Friday, May 17, 2013

Potential Financial Risks Following a Divorce

 Will you be able to keep up your standard of living?

The first few years following a divorce can be the toughest financially as you adjust to a new lifestyle and make adjustments for increased costs.

One report estimates that an individual would need 30 percent more in income after a divorce to continue the same standard of living as when he or she was married.

Assets Are Not Simply Split in Half

You shouldn't think that divorce will mean each spouse will get half of what you both own together.

The equation is a lot more complicated than simply splitting the financial assets and liabilities in half so that each spouse can get his or her half. The reality is that many things come into play that could affect your finances after a divorce. What comes into play depends a lot on how much each spouse earns or has the potential to earn, among other things.

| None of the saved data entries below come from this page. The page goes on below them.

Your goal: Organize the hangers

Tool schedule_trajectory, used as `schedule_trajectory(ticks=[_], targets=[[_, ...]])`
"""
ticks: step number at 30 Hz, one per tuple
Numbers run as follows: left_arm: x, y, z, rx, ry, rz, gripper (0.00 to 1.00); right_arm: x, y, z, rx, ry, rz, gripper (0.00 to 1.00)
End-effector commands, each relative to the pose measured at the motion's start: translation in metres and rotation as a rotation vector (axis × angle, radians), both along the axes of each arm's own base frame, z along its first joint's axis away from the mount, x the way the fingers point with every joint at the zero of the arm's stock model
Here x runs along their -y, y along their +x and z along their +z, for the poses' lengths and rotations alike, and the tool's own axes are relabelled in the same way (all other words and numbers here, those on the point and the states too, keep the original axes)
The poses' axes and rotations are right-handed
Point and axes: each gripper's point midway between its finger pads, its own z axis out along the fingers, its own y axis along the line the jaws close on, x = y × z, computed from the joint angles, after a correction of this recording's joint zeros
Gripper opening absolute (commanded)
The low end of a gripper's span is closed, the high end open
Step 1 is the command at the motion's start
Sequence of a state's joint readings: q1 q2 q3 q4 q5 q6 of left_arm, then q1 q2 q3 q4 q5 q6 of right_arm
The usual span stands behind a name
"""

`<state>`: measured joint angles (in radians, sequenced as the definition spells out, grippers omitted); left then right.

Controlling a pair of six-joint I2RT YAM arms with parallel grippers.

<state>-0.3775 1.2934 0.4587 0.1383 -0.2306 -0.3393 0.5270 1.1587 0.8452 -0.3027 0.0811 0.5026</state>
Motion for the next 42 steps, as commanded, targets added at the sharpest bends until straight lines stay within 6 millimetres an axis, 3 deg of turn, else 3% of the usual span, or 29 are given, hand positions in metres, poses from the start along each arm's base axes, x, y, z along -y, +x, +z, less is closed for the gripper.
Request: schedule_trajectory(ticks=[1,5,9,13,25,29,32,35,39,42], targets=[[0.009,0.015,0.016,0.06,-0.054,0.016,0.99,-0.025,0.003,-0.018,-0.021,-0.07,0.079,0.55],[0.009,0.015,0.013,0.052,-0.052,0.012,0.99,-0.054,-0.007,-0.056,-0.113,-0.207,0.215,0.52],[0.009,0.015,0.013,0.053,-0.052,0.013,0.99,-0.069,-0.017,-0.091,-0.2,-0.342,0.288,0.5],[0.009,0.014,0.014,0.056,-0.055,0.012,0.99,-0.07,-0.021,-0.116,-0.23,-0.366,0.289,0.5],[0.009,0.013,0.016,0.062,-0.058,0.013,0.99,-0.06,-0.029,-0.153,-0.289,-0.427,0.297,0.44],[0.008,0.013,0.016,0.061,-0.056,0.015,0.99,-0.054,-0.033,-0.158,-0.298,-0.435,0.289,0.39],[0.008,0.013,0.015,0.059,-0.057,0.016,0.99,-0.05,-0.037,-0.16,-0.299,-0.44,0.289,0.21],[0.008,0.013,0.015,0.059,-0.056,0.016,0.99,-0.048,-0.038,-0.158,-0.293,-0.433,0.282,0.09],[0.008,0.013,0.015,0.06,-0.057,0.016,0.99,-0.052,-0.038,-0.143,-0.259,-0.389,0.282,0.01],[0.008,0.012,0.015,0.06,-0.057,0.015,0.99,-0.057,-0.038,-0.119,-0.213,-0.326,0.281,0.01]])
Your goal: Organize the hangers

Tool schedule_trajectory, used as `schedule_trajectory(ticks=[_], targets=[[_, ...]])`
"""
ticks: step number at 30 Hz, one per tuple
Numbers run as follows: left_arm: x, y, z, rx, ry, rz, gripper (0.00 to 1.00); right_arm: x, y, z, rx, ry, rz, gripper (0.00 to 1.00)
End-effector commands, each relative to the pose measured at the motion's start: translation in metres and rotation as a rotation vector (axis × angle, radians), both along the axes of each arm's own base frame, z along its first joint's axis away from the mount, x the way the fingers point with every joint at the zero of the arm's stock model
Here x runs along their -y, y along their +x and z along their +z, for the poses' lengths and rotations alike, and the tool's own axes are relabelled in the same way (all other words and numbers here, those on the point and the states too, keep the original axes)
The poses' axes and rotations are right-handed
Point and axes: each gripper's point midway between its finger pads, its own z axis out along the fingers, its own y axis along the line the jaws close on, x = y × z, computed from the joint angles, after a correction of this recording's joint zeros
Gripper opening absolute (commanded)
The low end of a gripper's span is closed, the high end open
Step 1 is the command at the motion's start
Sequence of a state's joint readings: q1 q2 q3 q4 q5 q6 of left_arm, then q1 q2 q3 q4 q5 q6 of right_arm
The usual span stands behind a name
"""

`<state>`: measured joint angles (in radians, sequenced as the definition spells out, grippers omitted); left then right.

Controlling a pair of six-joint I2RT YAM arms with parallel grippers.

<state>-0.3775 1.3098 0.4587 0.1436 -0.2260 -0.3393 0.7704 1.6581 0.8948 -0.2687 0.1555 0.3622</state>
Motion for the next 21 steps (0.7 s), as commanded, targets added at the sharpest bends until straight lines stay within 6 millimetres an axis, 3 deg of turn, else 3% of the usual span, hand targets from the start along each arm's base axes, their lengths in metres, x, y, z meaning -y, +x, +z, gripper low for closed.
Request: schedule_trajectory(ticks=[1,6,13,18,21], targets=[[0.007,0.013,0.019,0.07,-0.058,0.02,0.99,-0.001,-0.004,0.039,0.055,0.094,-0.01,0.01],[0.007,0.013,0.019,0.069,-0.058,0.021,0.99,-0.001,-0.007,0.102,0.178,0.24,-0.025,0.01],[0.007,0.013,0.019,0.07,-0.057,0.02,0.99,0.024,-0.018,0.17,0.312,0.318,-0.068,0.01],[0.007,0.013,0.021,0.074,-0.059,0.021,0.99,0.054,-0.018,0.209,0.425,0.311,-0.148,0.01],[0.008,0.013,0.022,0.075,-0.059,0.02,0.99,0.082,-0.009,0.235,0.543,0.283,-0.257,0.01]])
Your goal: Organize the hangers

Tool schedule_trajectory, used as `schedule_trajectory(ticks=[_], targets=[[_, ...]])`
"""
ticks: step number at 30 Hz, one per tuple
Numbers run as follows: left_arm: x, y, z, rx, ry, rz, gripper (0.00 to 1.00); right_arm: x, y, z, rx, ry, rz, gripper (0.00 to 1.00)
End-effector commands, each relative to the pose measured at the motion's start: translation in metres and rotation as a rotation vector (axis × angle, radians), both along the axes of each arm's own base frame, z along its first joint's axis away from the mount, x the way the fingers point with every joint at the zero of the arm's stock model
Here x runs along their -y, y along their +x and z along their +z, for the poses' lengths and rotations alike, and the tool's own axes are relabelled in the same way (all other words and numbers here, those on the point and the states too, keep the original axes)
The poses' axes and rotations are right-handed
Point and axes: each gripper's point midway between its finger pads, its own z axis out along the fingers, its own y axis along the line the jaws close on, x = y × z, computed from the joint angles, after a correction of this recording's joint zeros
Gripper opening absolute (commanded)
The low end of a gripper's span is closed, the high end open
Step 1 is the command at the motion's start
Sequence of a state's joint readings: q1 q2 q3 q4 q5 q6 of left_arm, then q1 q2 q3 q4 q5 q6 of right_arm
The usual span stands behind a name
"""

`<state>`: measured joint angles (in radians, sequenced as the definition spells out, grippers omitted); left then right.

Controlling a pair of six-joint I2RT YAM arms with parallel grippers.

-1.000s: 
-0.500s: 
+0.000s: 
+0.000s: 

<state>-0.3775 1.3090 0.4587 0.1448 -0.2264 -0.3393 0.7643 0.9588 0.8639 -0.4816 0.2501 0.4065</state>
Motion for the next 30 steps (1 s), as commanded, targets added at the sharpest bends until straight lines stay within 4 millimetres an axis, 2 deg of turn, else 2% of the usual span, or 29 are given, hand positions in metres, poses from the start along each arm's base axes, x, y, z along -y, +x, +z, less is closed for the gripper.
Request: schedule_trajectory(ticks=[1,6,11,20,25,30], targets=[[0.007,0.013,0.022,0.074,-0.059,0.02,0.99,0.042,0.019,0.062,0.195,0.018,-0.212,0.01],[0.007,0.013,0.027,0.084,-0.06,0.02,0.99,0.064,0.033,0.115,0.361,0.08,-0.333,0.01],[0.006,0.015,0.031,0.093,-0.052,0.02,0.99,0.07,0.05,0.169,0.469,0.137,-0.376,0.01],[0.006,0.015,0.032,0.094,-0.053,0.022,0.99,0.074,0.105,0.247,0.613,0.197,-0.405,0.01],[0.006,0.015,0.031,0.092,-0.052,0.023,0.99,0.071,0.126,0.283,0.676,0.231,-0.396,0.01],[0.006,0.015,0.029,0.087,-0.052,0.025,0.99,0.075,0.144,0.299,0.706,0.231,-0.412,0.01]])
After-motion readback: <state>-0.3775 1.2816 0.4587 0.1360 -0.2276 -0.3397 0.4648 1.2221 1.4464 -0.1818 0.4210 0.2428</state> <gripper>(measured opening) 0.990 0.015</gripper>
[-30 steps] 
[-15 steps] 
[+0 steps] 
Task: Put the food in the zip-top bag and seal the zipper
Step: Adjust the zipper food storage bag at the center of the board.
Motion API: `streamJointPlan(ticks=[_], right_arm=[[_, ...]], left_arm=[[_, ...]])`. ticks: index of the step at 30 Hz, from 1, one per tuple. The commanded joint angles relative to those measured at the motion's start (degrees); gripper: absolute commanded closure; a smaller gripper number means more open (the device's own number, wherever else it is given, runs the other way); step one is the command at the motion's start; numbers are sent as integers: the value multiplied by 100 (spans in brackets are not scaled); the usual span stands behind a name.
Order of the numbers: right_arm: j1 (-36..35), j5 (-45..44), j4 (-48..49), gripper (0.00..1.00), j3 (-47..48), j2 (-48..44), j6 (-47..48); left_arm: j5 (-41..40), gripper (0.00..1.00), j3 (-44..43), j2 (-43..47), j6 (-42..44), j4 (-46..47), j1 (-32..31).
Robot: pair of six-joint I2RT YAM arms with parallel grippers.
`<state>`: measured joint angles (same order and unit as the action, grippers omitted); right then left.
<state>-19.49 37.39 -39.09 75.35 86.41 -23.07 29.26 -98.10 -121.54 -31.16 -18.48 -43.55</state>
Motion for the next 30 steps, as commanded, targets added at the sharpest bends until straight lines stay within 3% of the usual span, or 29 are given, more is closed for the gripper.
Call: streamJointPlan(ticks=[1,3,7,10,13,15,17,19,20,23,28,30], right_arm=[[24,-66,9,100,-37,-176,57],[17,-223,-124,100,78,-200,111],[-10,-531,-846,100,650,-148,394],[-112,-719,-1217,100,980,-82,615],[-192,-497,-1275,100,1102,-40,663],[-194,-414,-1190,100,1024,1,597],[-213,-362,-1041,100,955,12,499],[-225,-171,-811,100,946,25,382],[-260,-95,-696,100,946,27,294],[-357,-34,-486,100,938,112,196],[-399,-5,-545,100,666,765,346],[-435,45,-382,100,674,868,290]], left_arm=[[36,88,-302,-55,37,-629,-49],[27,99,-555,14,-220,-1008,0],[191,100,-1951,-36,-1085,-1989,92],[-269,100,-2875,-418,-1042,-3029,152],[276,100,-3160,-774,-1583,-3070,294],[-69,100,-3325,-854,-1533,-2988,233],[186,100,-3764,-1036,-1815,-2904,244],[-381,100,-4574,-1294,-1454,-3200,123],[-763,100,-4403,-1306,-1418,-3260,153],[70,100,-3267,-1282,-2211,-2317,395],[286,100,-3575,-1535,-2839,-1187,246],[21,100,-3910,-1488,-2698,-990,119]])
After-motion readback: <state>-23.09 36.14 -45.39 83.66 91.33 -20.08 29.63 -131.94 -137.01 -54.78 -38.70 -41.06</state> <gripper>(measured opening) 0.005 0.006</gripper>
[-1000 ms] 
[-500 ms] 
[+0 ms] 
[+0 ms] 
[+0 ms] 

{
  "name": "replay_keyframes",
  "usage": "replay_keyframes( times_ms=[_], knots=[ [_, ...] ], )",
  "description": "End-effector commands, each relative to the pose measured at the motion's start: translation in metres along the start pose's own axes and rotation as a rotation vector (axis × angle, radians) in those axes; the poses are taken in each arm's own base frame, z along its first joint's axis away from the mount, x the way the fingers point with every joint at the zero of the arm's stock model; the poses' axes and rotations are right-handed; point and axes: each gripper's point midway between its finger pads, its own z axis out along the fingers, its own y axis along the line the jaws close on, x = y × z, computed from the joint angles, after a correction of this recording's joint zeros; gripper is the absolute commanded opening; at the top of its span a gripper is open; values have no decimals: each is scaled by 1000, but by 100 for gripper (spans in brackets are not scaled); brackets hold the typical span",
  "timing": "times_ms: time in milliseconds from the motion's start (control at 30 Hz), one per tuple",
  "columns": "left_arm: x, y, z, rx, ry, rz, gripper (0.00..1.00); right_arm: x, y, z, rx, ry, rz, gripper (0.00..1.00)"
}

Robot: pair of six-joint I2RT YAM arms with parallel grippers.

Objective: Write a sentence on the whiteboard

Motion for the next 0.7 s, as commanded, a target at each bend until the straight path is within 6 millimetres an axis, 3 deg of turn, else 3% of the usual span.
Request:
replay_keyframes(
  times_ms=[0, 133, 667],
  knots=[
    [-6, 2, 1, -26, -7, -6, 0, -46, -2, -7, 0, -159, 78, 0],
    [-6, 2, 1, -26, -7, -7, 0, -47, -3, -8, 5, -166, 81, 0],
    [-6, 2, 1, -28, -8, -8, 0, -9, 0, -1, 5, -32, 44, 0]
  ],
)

The statistics about the potential financial ramifications of divorce are sobering. They don’t paint a pretty picture, but advance planning in consultation with your divorce attorney can help you be better prepared.

Things to consider: 

Here are some things that could affect your financial picture after a divorce:
  • New rental or mortgage payment.
  • How much is left on your mortgage if you keep your former home.
  • How much your home is worth if you plan on selling it.
  • Upkeep costs of maintaining property you formerly owned jointly.
  • New alimony or child support payments that may not cover all expenses.
  • Cost of increased childcare since you won’t be able to rely on your spouse to help care for your children.
  • Transportation. Do you have a car or do you need to buy one?
  • Do you have enough furnishings or will you need to buy new ones?
  • Do you have health insurance or will you need to get a job that provides one?
  • Can you get a job that provides health insurance?
  • Do you have a good credit history? If not, this could affect everything from the kind of mortgage or rental you will be able to get to what kind of job you get.
  • Have you kept up with your job skills or will you need to pay for education/training costs to update your skills in order to get a job?

The above is by no means a complete list. Unfortunately, one of the harshest realities following a divorce is a radically different financial situation. Are you ready for that?